(Beginning of DATA EXTRACT)
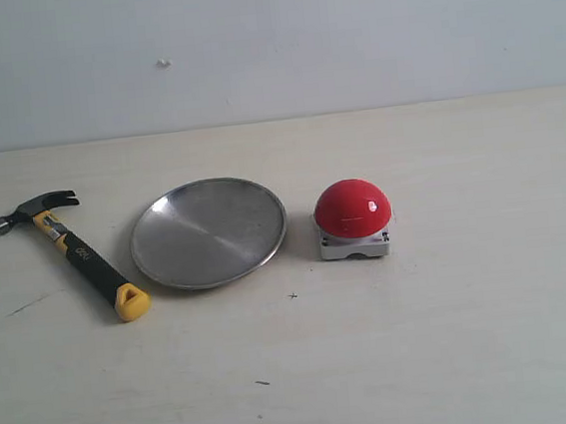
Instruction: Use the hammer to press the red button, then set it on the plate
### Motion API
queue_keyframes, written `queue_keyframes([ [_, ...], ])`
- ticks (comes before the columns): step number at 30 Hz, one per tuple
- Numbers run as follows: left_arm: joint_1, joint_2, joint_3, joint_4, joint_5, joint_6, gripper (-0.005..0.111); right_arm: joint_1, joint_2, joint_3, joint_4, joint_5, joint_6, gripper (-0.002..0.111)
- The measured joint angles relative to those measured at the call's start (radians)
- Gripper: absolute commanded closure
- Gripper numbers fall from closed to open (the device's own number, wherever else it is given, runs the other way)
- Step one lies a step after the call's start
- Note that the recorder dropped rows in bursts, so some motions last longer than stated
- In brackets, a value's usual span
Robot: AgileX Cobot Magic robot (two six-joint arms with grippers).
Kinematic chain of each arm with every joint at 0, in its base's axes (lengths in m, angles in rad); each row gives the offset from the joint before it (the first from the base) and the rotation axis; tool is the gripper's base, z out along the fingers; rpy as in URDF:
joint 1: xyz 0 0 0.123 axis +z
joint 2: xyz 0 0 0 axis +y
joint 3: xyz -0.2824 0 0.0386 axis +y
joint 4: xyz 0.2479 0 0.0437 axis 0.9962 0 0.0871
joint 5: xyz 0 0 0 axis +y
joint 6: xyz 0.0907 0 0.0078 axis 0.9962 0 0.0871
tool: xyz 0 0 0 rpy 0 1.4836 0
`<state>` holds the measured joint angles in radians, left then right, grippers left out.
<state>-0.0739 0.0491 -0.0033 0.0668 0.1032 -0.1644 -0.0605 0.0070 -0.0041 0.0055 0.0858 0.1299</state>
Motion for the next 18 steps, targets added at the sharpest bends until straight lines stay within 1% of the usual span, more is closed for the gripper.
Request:
queue_keyframes([
  [9, 0.000, 0.000, 0.000, -0.003, 0.000, -0.008, 0.107, 0.000, 0.000, 0.000, 0.000, 0.000, 0.000, 0.108],
  [10, 0.000, 0.000, 0.000, -0.012, 0.000, -0.032, 0.107, 0.000, 0.000, 0.000, 0.000, 0.000, 0.000, 0.108],
  [12, 0.000, 0.000, 0.000, -0.079, 0.000, -0.151, 0.107, 0.000, 0.000, 0.000, 0.000, 0.000, 0.000, 0.108],
  [15, 0.000, 0.000, 0.000, -0.120, -0.002, -0.286, 0.107, 0.000, 0.000, 0.000, 0.000, 0.000, 0.000, 0.108],
  [18, 0.000, 0.000, 0.000, -0.138, -0.023, -0.365, 0.107, 0.000, 0.000, 0.000, 0.000, 0.000, 0.000, 0.108],
])
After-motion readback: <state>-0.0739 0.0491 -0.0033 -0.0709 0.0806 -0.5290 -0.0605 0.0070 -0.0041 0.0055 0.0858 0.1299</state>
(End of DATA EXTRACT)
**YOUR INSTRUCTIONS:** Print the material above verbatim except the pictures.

**FINISHED EXERCISE:**
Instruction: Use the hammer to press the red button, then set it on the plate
### Motion API
queue_keyframes, written `queue_keyframes([ [_, ...], ])`
- ticks (comes before the columns): step number at 30 Hz, one per tuple
- Numbers run as follows: left_arm: joint_1, joint_2, joint_3, joint_4, joint_5, joint_6, gripper (-0.005..0.111); right_arm: joint_1, joint_2, joint_3, joint_4, joint_5, joint_6, gripper (-0.002..0.111)
- The measured joint angles relative to those measured at the call's start (radians)
- Gripper: absolute commanded closure
- Gripper numbers fall from closed to open (the device's own number, wherever else it is given, runs the other way)
- Step one lies a step after the call's start
- Note that the recorder dropped rows in bursts, so some motions last longer than stated
- In brackets, a value's usual span
Robot: AgileX Cobot Magic robot (two six-joint arms with grippers).
Kinematic chain of each arm with every joint at 0, in its base's axes (lengths in m, angles in rad); each row gives the offset from the joint before it (the first from the base) and the rotation axis; tool is the gripper's base, z out along the fingers; rpy as in URDF:
joint 1: xyz 0 0 0.123 axis +z
joint 2: xyz 0 0 0 axis +y
joint 3: xyz -0.2824 0 0.0386 axis +y
joint 4: xyz 0.2479 0 0.0437 axis 0.9962 0 0.0871
joint 5: xyz 0 0 0 axis +y
joint 6: xyz 0.0907 0 0.0078 axis 0.9962 0 0.0871
tool: xyz 0 0 0 rpy 0 1.4836 0
`<state>` holds the measured joint angles in radians, left then right, grippers left out.
<state>-0.0739 0.0491 -0.0033 0.0668 0.1032 -0.1644 -0.0605 0.0070 -0.0041 0.0055 0.0858 0.1299</state>
Motion for the next 18 steps, targets added at the sharpest bends until straight lines stay within 1% of the usual span, more is closed for the gripper.
Request:
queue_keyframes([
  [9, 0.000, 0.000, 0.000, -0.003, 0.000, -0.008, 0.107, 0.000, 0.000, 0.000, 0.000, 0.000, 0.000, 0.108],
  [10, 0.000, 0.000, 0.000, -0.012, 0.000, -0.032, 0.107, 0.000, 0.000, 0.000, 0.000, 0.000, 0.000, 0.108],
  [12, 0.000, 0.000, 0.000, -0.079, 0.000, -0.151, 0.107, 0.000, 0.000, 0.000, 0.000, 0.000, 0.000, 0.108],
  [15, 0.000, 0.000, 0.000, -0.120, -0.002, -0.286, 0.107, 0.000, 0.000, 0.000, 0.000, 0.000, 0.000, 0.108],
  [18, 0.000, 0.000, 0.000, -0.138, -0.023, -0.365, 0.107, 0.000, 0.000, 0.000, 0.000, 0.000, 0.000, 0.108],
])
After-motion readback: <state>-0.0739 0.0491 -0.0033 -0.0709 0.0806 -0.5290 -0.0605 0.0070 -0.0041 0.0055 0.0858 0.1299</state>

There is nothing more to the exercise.